Cat Evolution

It’s a pretty fancy idea jumping from a manual cat litter box or tray, hand scooped and washed, to an automatic version, but really, it’s about time!

If you think about how long we have had wireless vacuum cleaners (irobot was released September 2002), dishwashers (first design 1886), and flushing toilets  (1596) in homes to modernise and simplify keeping our lives cleaner and more hygienic, it’s surprising how long it has taken to get our pets toileting modernised as well.

Unsurprisingly, automatic cat litter boxes have been available for several decades, and are becoming more widespread as our care and constraints for cat ownership are moving cats indoors, including their toilet needs.

The primitive arrangement of having an open litter tray that can be used by the cat to deposit pee and poop into has for many, been the only known option. Very low tech, it is certainly one way to provide a sandpit for your cat/s to use to the toilet, as they would in an outdoor setting.

However, having cat faeces and urine deposited in an open tray and left until it can be attended to manually, by scooping out and bagging, and disposing of, has many negatives.

The ones that most come to mind are the issues of odour and hygiene. Akin to not flushing the toilet, cat urine and faeces have bacteria, possibly dangerous parasites and pathogens such as Toxoplasmosis, and as it is a cat food that has been digested and deposited, noxious smells as it is in the process of decomposing, that result in the common ‘cat box’ smells that can permeate the home and affect its inhabitants.

As the manual system relies on a human to attend to cleaning what is deposited, an automatic replacement that is not reliant on personal availability and attendance to the job makes sense the same way a dishwasher does.

Automatic litter boxes have a variety of mechanisms to do the job, which is the same for all: to capture liquid (urine) and solids (faeces) and remove them from the open deposited position to a receptacle for more hygiene disposal, such as a bag. To work, clumping litter is required to enable the liquid to be removed effectively. The clumping litter absorbs the liquid, forming clumps, and can then be scooped out.
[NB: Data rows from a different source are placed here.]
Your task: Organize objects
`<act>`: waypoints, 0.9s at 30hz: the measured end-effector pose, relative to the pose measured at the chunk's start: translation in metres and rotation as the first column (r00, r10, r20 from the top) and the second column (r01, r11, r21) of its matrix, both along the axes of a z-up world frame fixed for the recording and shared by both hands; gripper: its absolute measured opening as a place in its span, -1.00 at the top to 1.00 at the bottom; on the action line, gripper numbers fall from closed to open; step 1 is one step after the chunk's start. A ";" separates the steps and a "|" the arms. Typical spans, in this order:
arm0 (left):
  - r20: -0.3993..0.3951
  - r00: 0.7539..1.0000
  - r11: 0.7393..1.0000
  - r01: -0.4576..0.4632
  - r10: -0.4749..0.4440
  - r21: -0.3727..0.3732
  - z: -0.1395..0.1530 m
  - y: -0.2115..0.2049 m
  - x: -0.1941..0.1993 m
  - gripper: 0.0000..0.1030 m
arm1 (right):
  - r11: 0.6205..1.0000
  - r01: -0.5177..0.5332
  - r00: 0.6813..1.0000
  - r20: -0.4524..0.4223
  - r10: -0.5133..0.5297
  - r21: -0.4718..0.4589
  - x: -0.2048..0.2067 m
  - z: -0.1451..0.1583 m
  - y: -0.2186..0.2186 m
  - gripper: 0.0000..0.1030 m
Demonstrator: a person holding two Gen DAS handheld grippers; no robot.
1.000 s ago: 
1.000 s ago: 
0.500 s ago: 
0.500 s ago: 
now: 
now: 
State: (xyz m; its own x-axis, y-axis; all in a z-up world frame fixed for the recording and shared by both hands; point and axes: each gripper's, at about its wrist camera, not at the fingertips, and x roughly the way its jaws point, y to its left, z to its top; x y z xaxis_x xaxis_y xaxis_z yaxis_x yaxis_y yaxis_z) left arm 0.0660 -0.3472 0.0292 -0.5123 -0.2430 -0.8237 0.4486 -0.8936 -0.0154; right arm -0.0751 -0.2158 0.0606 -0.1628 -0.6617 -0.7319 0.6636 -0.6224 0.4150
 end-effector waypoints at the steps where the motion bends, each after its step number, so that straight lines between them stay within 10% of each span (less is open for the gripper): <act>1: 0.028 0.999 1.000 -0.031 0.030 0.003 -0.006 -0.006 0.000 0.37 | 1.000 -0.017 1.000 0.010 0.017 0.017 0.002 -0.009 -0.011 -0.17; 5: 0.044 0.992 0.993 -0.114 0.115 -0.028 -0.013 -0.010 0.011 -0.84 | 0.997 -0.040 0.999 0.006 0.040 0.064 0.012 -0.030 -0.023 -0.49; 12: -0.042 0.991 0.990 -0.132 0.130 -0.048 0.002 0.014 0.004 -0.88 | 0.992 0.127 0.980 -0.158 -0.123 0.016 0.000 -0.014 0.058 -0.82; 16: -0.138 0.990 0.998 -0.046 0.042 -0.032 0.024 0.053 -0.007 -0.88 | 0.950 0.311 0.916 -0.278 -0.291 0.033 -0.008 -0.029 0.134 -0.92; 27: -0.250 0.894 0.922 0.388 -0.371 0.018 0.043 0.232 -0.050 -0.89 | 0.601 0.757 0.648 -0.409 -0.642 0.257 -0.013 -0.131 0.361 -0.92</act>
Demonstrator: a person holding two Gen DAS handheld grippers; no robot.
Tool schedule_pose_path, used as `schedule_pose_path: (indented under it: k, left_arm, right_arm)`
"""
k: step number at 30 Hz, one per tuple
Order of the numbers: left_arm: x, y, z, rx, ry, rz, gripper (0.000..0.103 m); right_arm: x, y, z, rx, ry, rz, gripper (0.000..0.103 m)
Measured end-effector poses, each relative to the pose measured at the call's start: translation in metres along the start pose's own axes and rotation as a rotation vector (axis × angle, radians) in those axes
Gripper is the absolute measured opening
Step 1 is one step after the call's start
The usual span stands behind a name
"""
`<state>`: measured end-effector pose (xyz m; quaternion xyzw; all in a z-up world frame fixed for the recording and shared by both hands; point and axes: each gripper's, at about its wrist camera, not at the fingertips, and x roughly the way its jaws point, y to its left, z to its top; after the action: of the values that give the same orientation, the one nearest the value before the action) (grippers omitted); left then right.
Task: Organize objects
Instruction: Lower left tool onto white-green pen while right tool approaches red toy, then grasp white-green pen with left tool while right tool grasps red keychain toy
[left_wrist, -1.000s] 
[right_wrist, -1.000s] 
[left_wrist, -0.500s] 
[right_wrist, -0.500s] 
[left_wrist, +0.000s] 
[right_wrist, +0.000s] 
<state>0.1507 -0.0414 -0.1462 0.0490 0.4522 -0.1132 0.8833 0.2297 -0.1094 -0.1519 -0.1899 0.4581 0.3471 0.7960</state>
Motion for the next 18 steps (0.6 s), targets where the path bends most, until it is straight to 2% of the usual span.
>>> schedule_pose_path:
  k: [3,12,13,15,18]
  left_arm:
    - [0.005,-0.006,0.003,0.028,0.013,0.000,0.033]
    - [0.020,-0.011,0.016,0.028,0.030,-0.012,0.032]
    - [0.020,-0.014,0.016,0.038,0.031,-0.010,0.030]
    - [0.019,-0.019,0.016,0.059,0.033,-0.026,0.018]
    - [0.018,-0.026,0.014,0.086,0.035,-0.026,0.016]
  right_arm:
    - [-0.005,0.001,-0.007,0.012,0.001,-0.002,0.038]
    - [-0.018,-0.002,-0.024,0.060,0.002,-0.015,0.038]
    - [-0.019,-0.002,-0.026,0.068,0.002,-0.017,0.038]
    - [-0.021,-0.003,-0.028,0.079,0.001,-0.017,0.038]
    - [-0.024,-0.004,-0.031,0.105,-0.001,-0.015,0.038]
The faeces are already generally solid and scoopable, but if soft, can also clump if there is sufficient moisture.

Clumping litter can be used in a manual litter tray, but the scooping needs to be performed by a human and is dependent on availability.

The positives with an automatic system are that the job gets done when the cat has toileted, rather than having delays. This improves odour, hygiene, and usually the outlook of the person who has to do the scooping! From a cats perspective, a cleaned litter box whenever a visit is needed is much preferred to a soiled litter tray, decreasing the chance that the feline will toilet elsewhere. It also enables one appliance to cater for multiple cats, removing a general requirement of 1 manual box per cat, to one automatic box for many cats. Reduction in wasted litter, time and resources makes the investment in an automatic system more valuable for multiple cat households.

The Global number #1  automatic litter box is the Litter-Robot III Open Air, available with wifi or Connect for remote monitoring via mobile devices. With the flexibility to choose from a wide range of clay clumping litters and some non-clay litters, the Litter-Robot is a popular choice for cat owners who prefer to invest in a proven and globally popular appliance to take the step into automatic cat litter box care.

As most cat owners discover the benefits of not scooping a litter box, once they move from manual to automatic, the most common sentiment is ‘should have done it sooner.